3. Diese Haftungsbeschränkung gilt entsprechend für andere als vertragliche Schadensersatzansprüche, insbesondere Ansprüche aus unerlaubter Handlung, mit Ausnahme der Ansprüche nach dem Produkthaftungsgesetz, und zwar auch zugunsten unserer Angestellten, Arbeitnehmer, Mitarbeiter, Vertreter und Erfüllungsgehilfen.

 

§ 11 Eigentumsvorbehalt

1. Bis zur vollständigen Bezahlung des Kaufpreises sowie bis zur Bezahlung aller vorangegangenen und künftigen Forderungen aus derselben Geschäftsverbindung bleiben die gelieferten Waren unser Eigentum. Bei Hereinnahme von Wechseln oder Schecks gilt das Gleiche bis zu deren endgültiger Einlösung. Bei Zahlung im Scheck-Wechsel-Verfahren oder in einem sonstigen Verfahren, bei dem wir einen vom Besteller akzeptierten Wechsel zum Zwecke der Diskontierung als Aussteller oder Indossant unterzeichnen, gilt die Zahlungsforderung erst dann als erloschen und geht das Eigentum frühestens dann über, wenn der Besteller sämtliche Wechsel eingelöst und uns endgültig von unserer Wechselhaftung freigestellt hat.

2. Der Besteller hat die dem Eigentumsvorbehalt unterliegende Ware (Vorbehaltsware) gegen Feuer, Einbruchdiebstahl und Wasserschäden ausreichend zu versichern. Die Ersatzansprüche aus den Versicherungen werden in Höhe unserer gesicherten Forderungen schon jetzt an uns abgetreten.

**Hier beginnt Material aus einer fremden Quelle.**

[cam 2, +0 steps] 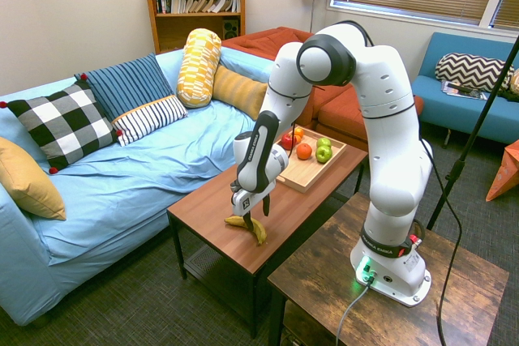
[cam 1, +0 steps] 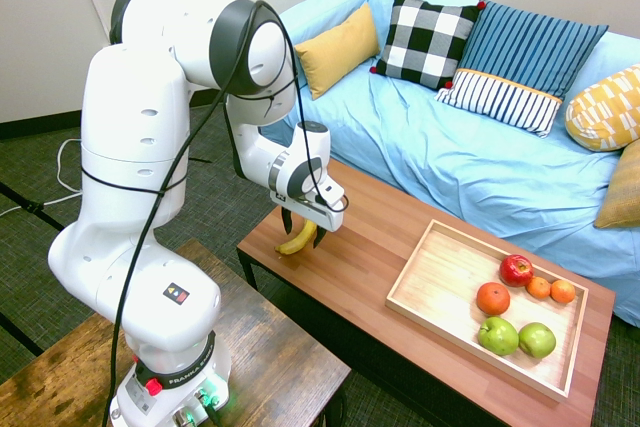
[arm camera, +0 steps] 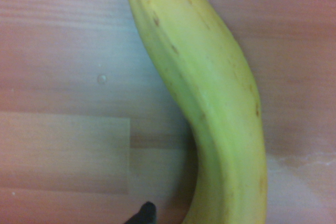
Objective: Put banana in the tray
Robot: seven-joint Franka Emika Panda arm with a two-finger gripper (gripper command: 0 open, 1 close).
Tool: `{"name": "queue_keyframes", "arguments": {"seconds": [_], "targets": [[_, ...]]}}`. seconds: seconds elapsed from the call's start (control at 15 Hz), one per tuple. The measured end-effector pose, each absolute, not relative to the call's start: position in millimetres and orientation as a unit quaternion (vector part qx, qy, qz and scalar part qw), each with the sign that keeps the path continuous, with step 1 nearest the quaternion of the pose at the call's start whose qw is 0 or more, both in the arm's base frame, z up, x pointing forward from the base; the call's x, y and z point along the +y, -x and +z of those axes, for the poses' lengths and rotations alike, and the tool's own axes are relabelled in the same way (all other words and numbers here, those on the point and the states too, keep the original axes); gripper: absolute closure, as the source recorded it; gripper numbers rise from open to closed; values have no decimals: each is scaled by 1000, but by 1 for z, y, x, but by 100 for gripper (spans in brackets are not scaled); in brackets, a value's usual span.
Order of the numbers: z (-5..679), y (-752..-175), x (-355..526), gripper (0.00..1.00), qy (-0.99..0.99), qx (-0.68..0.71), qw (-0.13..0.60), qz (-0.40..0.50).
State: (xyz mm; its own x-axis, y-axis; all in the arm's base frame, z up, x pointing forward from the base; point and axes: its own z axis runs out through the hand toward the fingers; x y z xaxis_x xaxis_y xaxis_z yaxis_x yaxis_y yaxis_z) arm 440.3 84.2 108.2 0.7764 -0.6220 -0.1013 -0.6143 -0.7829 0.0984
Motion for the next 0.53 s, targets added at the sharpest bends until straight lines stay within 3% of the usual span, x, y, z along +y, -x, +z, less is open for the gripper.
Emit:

3. Werden Waren gepfändet, die dem Eigentumsvorbehalt unterliegen, hat der Besteller dies dem Gerichtsvollzieher und dem Vollstreckungsgläubiger unverzüglich mitzuteilen. Desgleichen hat der Besteller uns sofort vorab telefonisch und anschließend per Einschreiben von der Pfändung und von der Mitteilung an den Gerichtsvollzieher und Gläubiger zu unterrichten. Die gepfändete Ware ist dabei genau zu bezeichnen.

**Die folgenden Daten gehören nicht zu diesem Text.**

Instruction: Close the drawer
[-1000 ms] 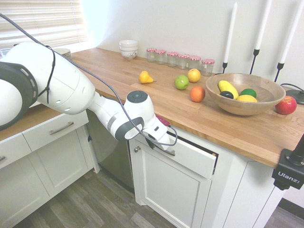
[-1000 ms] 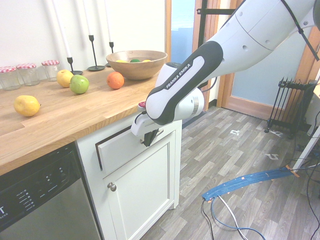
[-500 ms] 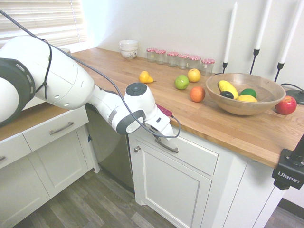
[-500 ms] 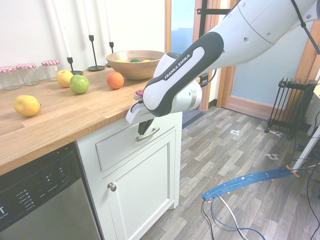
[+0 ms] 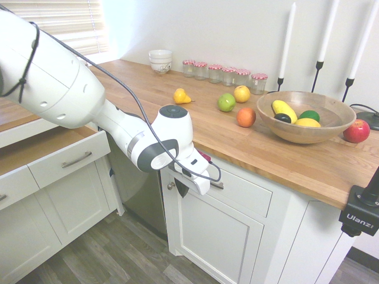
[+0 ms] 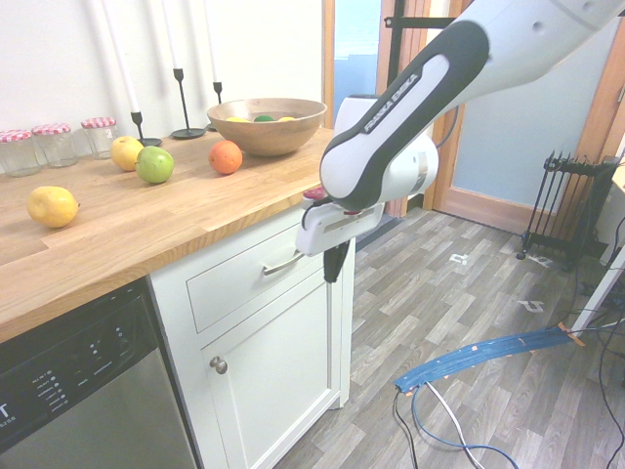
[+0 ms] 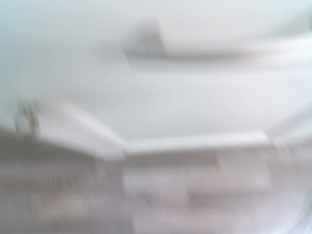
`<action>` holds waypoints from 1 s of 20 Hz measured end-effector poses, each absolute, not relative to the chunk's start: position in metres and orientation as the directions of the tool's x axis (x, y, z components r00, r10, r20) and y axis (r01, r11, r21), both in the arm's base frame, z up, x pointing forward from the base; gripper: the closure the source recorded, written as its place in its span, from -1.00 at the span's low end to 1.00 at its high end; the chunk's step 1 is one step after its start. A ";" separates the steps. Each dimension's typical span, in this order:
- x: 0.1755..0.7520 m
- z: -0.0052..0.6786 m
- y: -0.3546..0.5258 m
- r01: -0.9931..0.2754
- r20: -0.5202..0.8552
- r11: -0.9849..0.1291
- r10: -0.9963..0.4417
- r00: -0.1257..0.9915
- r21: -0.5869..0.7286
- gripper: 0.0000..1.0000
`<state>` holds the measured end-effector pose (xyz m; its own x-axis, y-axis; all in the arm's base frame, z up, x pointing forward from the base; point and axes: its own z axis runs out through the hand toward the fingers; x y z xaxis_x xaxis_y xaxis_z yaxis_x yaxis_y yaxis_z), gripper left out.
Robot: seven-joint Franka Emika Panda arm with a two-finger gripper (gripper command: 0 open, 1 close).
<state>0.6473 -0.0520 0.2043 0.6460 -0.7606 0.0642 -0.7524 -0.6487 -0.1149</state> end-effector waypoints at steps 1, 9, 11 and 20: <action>0.635 0.213 -0.060 -0.750 0.069 -0.655 -0.756 0.651 -0.093 1.00; 0.549 0.259 -0.088 -0.750 0.070 -0.660 -0.751 0.657 -0.045 1.00; 0.536 0.268 -0.094 -0.753 0.072 -0.656 -0.754 0.653 -0.047 1.00; 0.494 0.286 -0.102 -0.752 0.066 -0.657 -0.754 0.653 -0.062 -1.00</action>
<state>0.4942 -0.1020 0.2859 0.6533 -0.7542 0.0655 -0.7517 -0.6566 -0.0620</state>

4. Der Besteller darf die Ware nur im Rahmen des ordnungsgemäßen Geschäftsverkehrs weiterveräußern. Die Ansprüche des Bestellers gegen seine Abnehmer aus der Weiterveräußerung werden bereits jetzt in Höhe unserer gesicherten Forderung an uns abgetreten. Unbeschadet unserer eigenen Einziehungsbefugnis darf der Besteller die an uns abgetretenen Forderungen einziehen, solange er seine vertraglichen Verpflichtungen uns gegenüber erfüllt. Auf Verlangen hat er uns jederzeit über Art, Umfang und Schuldner der abgetretenen Forderungen Auskunft zu geben und uns die zur Durchsetzung der Forderungen nötigen Unterlagen herauszugeben.

5. Bei Weiterveräußerung auf Kredit hat sich der Besteller gegenüber seinem Abnehmer das Eigentumsrecht entsprechend diesen Bedingungen vorzubehalten. Der Besteller tritt sämtliche Rechte aus diesem Eigentums-vorbehalt gegenüber seinem Abnehmer schon jetzt an uns ab.

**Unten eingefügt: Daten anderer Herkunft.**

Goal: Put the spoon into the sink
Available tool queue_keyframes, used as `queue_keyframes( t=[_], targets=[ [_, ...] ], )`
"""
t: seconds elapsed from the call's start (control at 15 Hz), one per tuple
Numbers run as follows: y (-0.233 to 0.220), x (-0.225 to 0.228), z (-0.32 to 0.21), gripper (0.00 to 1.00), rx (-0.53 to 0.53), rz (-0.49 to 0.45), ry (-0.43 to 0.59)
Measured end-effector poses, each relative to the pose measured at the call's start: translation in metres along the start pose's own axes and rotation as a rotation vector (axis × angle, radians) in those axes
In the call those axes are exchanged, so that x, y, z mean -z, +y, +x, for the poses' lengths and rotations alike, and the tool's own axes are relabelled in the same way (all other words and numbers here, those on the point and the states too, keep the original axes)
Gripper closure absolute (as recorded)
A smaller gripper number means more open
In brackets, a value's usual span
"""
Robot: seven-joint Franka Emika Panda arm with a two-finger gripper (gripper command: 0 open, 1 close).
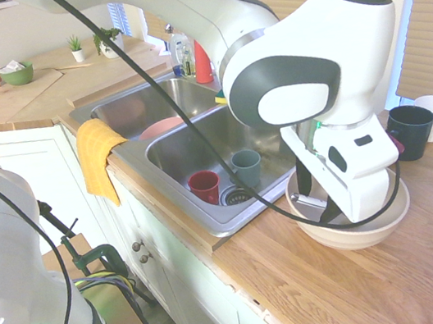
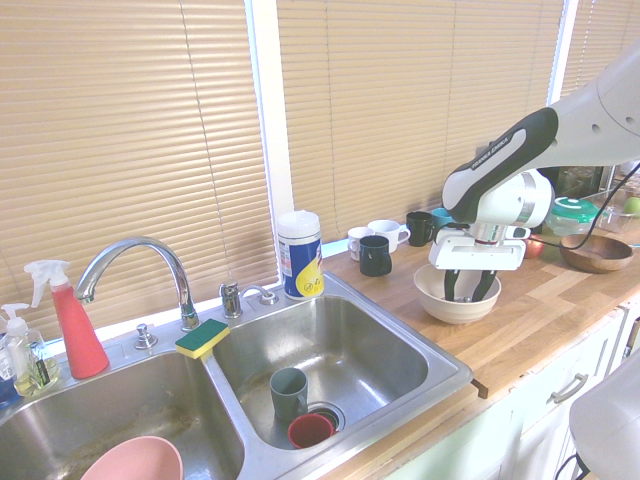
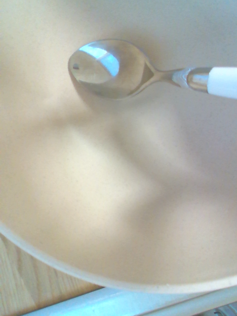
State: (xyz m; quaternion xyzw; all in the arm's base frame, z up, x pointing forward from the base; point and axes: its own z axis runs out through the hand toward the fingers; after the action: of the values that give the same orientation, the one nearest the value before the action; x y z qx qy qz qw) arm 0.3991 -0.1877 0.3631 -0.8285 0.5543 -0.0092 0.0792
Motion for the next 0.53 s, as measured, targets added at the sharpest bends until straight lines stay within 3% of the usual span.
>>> queue_keyframes(
  t=[0.53],
  targets=[
    [0.0018,-0.0036,0.002,1.0,-0.004,-0.009,-0.004]
  ],
)
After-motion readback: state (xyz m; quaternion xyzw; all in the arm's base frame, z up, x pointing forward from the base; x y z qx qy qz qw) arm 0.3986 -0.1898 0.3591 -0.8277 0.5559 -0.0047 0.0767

6. Erfüllt der Besteller seine vertraglichen Verbindlichkeiten nicht oder nicht pünktlich oder wirkt er in unzulässiger Weise auf die gelieferte Ware ein, so können wir ohne Fristsetzung die unter Eigentumsvorbehalt gelieferte Ware herausverlangen und das verlängerte Eigentumsrecht geltend machen, unbeschadet des dem Lieferanten zustehenden Anspruchs auf Erfüllung des Vertrages. Bei Herausgabe der Ware ist der Besteller zu spesen- und frachtfreier Rücksendung verpflichtet.

 

§ 12 Erfüllungsort, Gerichtsstand, anwendbares Recht

1. Erfüllungsort für sämtliche Ansprüche aus dem Vertragsverhältnis ist Bocholt.

2. Ist der Besteller Kaufmann, juristische Person des öffentlichen Rechts oder ein öffentlich-rechtliches Sondervermögen, so ist der Gerichtsstand für sämtliche Ansprüche aus dem Vertragsverhältnis - einschließlich aller Scheck-, Wechsel- und Urkundsprozesse - ebenfalls Bocholt. Wir sind jedoch auch berechtigt, den Besteller an seinem allgemeinen Gerichtsstand zu verklagen.

3. Auch Verträge mit Kunden, die Ihren Wohn- oder Geschäftssitz im Ausland haben, unterliegen deutschem Recht, wobei die Geltung des UN-Kaufrechts (CISG) ausgeschlossen ist.

 

§ 13 Gültigkeitsklausel

Sollten einzelne der vorstehenden Bestimmungen unwirksam sein, so wird davon die Gültigkeit der übrigen Bestimmungen nicht berührt.